--- Exercise description ---
Find the string "what" in the data, and copy out each line that has it.
___ Records for processing ___
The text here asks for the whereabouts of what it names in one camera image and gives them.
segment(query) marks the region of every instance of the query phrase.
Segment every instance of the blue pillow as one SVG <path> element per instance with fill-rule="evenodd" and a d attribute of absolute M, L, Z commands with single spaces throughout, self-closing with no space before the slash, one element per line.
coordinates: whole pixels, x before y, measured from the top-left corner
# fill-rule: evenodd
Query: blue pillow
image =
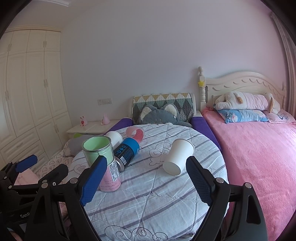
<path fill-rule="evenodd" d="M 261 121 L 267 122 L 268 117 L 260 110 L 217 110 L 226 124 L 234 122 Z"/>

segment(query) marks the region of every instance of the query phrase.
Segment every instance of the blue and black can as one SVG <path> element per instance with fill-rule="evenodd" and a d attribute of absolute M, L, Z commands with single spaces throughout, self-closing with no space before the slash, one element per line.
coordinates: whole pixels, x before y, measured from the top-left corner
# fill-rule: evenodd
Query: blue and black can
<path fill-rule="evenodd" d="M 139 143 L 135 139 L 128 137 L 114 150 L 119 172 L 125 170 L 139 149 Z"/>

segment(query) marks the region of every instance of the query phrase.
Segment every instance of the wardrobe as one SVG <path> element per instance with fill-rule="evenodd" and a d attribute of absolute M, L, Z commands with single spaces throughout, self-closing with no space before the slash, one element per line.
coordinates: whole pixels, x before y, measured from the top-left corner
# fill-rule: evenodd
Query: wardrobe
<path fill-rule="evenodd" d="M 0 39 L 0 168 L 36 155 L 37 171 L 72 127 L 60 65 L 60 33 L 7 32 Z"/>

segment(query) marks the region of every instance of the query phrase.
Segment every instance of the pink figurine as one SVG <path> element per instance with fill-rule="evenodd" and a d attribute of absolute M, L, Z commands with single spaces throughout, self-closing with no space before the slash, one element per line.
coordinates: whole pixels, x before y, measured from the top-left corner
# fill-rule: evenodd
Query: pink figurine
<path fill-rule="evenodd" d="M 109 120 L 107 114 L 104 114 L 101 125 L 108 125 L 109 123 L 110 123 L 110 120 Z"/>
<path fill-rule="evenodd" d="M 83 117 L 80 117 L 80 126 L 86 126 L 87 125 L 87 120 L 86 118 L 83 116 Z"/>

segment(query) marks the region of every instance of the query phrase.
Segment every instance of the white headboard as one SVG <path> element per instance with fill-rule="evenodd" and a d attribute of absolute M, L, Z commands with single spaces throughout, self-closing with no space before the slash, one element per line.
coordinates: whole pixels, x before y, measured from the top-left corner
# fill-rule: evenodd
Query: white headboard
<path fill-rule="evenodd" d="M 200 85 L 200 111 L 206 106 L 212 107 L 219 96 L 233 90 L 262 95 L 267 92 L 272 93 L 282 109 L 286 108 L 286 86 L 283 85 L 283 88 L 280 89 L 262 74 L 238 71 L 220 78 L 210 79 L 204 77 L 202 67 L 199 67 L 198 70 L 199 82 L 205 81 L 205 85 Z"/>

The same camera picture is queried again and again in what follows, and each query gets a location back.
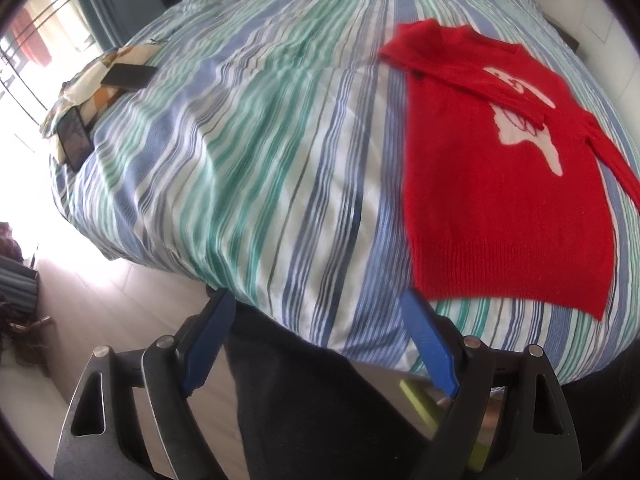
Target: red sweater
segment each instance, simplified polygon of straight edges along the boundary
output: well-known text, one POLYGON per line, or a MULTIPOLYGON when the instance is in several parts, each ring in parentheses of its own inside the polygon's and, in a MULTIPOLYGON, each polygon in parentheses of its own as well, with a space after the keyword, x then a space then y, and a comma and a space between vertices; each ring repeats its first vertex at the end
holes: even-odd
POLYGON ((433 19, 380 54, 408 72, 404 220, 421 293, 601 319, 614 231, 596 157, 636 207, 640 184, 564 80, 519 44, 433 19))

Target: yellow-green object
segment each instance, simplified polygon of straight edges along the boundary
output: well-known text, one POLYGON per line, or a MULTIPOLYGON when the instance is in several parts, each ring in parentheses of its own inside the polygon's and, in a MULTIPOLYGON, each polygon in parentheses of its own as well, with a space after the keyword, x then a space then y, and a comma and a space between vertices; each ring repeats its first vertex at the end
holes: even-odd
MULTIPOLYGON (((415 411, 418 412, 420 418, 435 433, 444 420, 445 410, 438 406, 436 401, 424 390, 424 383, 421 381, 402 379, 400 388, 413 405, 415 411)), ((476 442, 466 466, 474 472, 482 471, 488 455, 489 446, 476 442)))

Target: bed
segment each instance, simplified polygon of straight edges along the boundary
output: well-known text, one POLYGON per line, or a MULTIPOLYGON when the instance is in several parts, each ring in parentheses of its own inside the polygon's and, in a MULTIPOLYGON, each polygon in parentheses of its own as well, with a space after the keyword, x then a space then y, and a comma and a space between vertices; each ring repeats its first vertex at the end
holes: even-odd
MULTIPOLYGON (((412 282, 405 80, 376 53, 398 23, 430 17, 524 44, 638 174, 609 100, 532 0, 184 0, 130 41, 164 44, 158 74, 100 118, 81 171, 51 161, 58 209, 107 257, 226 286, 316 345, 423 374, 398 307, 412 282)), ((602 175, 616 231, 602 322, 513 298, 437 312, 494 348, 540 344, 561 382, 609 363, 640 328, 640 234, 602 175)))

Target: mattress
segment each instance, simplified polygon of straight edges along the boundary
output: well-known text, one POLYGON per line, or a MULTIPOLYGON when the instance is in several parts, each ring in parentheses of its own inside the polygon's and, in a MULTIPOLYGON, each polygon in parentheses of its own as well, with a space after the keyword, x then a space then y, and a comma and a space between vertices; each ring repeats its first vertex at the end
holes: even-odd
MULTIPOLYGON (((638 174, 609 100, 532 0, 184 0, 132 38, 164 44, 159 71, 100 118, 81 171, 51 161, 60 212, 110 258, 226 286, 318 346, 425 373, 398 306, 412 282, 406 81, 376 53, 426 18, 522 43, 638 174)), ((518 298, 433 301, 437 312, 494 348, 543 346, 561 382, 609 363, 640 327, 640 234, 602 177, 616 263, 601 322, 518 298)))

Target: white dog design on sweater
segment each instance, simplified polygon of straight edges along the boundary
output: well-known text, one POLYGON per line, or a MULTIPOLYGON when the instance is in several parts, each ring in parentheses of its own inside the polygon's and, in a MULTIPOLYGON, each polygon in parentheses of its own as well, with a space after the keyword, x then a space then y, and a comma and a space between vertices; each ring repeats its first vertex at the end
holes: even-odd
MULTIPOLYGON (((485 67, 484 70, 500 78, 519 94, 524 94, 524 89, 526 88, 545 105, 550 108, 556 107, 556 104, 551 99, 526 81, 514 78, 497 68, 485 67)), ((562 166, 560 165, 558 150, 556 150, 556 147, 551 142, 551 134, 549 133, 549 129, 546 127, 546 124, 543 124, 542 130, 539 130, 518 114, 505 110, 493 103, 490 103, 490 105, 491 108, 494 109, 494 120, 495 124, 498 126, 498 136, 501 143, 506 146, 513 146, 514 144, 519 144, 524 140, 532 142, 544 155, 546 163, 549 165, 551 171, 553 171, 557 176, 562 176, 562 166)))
___
___ Records for processing ___
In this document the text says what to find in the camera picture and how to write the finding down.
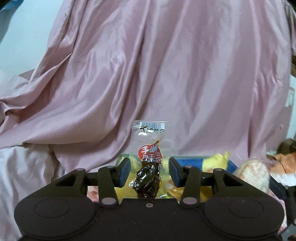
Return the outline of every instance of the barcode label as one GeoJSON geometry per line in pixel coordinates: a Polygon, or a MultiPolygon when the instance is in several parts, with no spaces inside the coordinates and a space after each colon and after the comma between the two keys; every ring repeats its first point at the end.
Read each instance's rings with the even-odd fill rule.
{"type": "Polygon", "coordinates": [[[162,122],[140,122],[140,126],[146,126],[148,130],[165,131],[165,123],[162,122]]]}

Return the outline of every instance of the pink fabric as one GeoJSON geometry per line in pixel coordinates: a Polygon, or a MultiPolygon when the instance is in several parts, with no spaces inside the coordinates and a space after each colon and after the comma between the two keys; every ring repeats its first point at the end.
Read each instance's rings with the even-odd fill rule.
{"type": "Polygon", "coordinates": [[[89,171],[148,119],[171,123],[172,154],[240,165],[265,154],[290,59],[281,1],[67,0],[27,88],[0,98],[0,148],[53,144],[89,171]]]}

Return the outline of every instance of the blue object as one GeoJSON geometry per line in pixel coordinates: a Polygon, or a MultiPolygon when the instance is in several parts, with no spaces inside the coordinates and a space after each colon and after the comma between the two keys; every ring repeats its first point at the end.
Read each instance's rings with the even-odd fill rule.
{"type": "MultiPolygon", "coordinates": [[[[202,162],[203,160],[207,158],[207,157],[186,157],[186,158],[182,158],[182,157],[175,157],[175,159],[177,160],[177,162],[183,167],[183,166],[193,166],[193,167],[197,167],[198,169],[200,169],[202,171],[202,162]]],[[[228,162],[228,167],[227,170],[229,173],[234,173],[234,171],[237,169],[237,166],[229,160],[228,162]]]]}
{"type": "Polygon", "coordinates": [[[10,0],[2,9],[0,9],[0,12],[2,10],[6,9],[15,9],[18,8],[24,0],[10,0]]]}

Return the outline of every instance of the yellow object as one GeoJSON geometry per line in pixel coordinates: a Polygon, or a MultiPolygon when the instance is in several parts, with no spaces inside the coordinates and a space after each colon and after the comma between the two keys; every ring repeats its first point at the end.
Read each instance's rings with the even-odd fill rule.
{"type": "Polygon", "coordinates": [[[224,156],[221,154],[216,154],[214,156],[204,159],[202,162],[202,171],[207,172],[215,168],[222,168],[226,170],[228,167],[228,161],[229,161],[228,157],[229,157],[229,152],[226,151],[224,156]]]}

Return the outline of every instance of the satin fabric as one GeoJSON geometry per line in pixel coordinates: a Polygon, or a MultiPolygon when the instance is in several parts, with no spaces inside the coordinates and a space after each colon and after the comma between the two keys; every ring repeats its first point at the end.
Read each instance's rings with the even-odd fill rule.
___
___ Records for processing ___
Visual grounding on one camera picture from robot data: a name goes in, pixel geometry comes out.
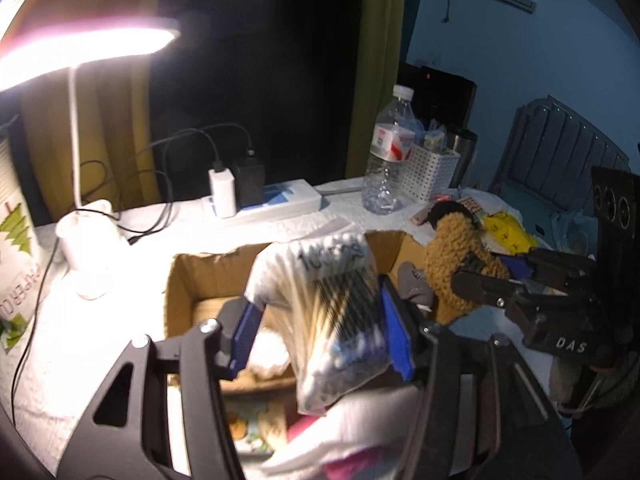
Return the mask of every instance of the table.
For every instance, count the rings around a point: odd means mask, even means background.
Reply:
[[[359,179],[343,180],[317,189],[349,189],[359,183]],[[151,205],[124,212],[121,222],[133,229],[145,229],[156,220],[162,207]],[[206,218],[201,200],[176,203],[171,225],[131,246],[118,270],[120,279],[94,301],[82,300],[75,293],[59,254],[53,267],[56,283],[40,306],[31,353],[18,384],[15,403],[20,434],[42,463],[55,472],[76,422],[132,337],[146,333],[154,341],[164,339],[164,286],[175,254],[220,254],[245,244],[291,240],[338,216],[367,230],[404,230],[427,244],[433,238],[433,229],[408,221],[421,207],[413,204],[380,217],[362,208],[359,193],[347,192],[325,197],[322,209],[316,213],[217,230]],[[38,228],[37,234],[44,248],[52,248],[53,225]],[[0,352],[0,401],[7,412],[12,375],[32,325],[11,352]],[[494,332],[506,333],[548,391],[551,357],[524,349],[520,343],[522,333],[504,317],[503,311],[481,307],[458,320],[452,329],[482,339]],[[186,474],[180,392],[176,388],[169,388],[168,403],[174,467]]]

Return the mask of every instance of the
___
--- Response area ---
The text here asks for the whereabouts of what it names in one camera image and gives them.
The same camera picture is queried again and again in what follows, and each query gets a location back.
In this document the text says what to find in the camera picture and how to write the finding down.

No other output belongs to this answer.